A questi dati va però aggiunto quello dell’astensione che è un altro record: più del 50 per cento. Non era mai accaduto. Una realtà che non scalfisce la vittoria di Macron, ma che va ben compresa nel suo significato politico che è quello di una diffidenza e di una sfiducia molto forte per il giovane leader che ne è perfettamente consapevole. L’immagine di sé che ha voluto affidare alla Francia la sera stessa della sua elezione, è quella dell’uomo solo che attraversa a piedi nel buio della sera il cortile d’onore del Louvre e va sul palco a salutare la folla. Ai militanti del suo movimento ha detto più volte di essere consapevoli del fatto che la Francia non concederà loro una «luna di miele» politica. Il risultato di ieri è insieme una conferma e un annuncio: per questo giovane presidente liberaldemocratico, europeista, riformatore che crede nel mondo aperto e nell’economia globale si prepara un’opposizione molto forte. Dopo presidenziali e legislative, sarà il cosiddetto «tour social» a prendere il sopravvento: sindacati e movimenti stanno affilando le armi per reagire all’annunciata riforma liberale del codice del lavoro.
Ma questo lo vedremo a partire da domenica prossima. Intanto Macron e il suo governo con il primo ministro Edouard Philippe, un quarantenne arruolato dai gollisti, ingaggia una rivoluzione generazionale e politica straordinaria. La destra repubblicana sarà la prima forza di opposizione, in teoria; in realtà è facile prevedere scissioni e «soccorsi» al vincitore. La sinistra a cominciare dal partito socialista, è interamente da rifondare. Marine Le Pen dovrà compiere un’altra traversata del deserto in attesa delle prossime presidenziali. Ma anche nel suo campo è da prevedere che molte cose e persone cambieranno.

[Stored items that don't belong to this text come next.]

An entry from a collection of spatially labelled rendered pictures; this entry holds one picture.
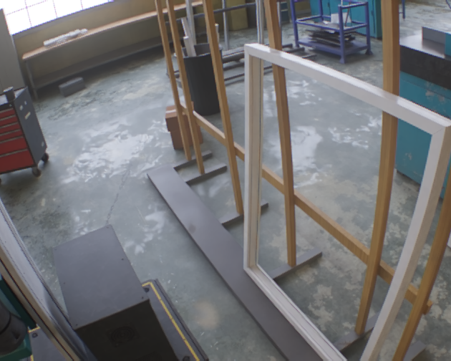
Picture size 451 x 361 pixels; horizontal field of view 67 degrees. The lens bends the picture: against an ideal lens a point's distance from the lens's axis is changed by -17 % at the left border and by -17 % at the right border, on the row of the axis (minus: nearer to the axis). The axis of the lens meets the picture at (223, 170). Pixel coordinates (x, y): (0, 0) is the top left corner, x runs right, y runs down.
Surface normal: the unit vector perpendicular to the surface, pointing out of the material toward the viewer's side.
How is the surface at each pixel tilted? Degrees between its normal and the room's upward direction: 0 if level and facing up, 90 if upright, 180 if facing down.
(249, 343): 0
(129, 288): 0
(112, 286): 0
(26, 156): 90
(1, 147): 90
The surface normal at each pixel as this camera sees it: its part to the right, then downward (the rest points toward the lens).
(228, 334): -0.14, -0.83
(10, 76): 0.46, 0.42
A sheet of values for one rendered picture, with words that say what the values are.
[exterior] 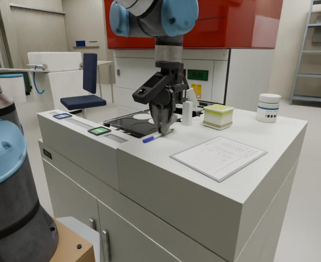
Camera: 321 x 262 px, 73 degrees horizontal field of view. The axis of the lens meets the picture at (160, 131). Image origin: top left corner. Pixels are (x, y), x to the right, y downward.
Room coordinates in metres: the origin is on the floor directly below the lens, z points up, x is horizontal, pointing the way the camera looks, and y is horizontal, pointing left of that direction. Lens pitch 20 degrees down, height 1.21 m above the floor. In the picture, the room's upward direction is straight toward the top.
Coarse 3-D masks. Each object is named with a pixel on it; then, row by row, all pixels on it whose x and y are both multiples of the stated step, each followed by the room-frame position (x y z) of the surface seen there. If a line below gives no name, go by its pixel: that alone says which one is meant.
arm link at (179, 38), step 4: (160, 36) 0.59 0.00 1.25; (164, 36) 0.59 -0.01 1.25; (168, 36) 0.59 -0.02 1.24; (172, 36) 0.59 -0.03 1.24; (176, 36) 0.59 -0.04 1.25; (180, 36) 0.60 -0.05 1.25; (156, 40) 0.61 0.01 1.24; (160, 40) 0.60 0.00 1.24; (164, 40) 0.59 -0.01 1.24; (168, 40) 0.59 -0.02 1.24; (172, 40) 0.59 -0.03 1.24; (176, 40) 0.60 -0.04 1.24; (180, 40) 0.60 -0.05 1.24; (156, 44) 0.61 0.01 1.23; (160, 44) 0.60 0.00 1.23; (164, 44) 0.59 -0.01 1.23; (168, 44) 0.59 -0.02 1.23; (172, 44) 0.59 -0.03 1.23; (176, 44) 0.60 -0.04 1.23; (180, 44) 0.60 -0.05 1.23
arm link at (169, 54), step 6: (156, 48) 0.61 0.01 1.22; (162, 48) 0.60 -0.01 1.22; (168, 48) 0.59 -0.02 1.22; (174, 48) 0.59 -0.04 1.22; (180, 48) 0.60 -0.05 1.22; (156, 54) 0.61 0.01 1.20; (162, 54) 0.59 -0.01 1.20; (168, 54) 0.59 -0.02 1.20; (174, 54) 0.59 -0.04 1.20; (180, 54) 0.61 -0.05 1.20; (156, 60) 0.62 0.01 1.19; (162, 60) 0.60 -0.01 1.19; (168, 60) 0.59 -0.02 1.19; (174, 60) 0.59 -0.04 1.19; (180, 60) 0.61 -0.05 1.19
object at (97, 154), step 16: (48, 112) 0.91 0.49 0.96; (64, 112) 0.91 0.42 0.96; (48, 128) 0.83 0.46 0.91; (64, 128) 0.74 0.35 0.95; (80, 128) 0.70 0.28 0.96; (48, 144) 0.86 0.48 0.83; (64, 144) 0.75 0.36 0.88; (80, 144) 0.67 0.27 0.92; (96, 144) 0.60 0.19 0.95; (112, 144) 0.57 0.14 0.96; (80, 160) 0.68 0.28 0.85; (96, 160) 0.61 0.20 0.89; (112, 160) 0.55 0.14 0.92; (96, 176) 0.62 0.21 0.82; (112, 176) 0.55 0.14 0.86
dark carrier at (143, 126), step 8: (144, 112) 1.13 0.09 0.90; (176, 112) 1.13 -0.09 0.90; (112, 120) 0.99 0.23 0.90; (120, 120) 0.99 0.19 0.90; (128, 120) 0.99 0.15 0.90; (136, 120) 0.99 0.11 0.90; (144, 120) 0.99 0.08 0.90; (128, 128) 0.87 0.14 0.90; (136, 128) 0.87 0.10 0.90; (144, 128) 0.87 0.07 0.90; (152, 128) 0.87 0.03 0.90
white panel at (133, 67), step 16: (128, 64) 1.44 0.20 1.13; (144, 64) 1.35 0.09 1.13; (192, 64) 1.12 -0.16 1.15; (208, 64) 1.06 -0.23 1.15; (224, 64) 1.01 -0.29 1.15; (128, 80) 1.45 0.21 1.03; (144, 80) 1.35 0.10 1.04; (192, 80) 1.12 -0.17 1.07; (208, 80) 1.06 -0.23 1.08; (224, 80) 1.00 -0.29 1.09; (128, 96) 1.46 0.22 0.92; (208, 96) 1.06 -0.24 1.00; (224, 96) 1.01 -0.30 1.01
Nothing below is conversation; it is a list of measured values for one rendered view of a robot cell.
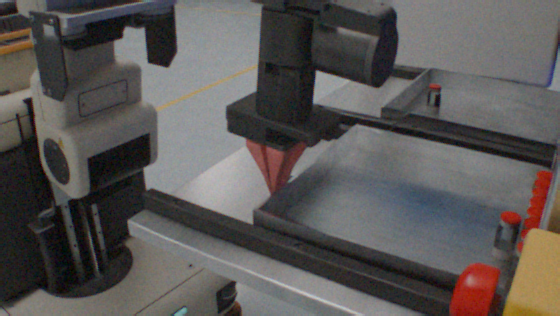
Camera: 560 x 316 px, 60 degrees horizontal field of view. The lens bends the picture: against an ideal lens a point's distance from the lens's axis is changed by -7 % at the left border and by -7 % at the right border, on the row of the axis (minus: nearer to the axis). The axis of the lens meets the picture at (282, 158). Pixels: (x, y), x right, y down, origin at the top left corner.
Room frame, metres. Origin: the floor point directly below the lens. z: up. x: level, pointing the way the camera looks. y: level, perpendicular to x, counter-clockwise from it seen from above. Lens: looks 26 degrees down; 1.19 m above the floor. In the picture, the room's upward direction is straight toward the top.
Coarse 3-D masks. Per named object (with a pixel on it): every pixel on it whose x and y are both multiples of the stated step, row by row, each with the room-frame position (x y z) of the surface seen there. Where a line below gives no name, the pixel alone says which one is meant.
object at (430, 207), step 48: (336, 144) 0.60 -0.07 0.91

Il risultato di ieri che porterà domenica prossima al presidente una schiacciante maggioranza ha già riaperto il dibattito sul sistema elettorale e addirittura sul modello costituzionale: saltati i vecchi partiti e la forma sostanzialmente bipolare, il presidenzialismo dell’era Macron non avrà nemmeno il contrappeso parlamentare. La vera opposizione rischia di essere “dans la rue”, quella della strada, come già hanno annunciato ieri sera con la solita singolare coincidenza estrema destra ed estrema sinistra. La Francia è più che mai spaccata in due.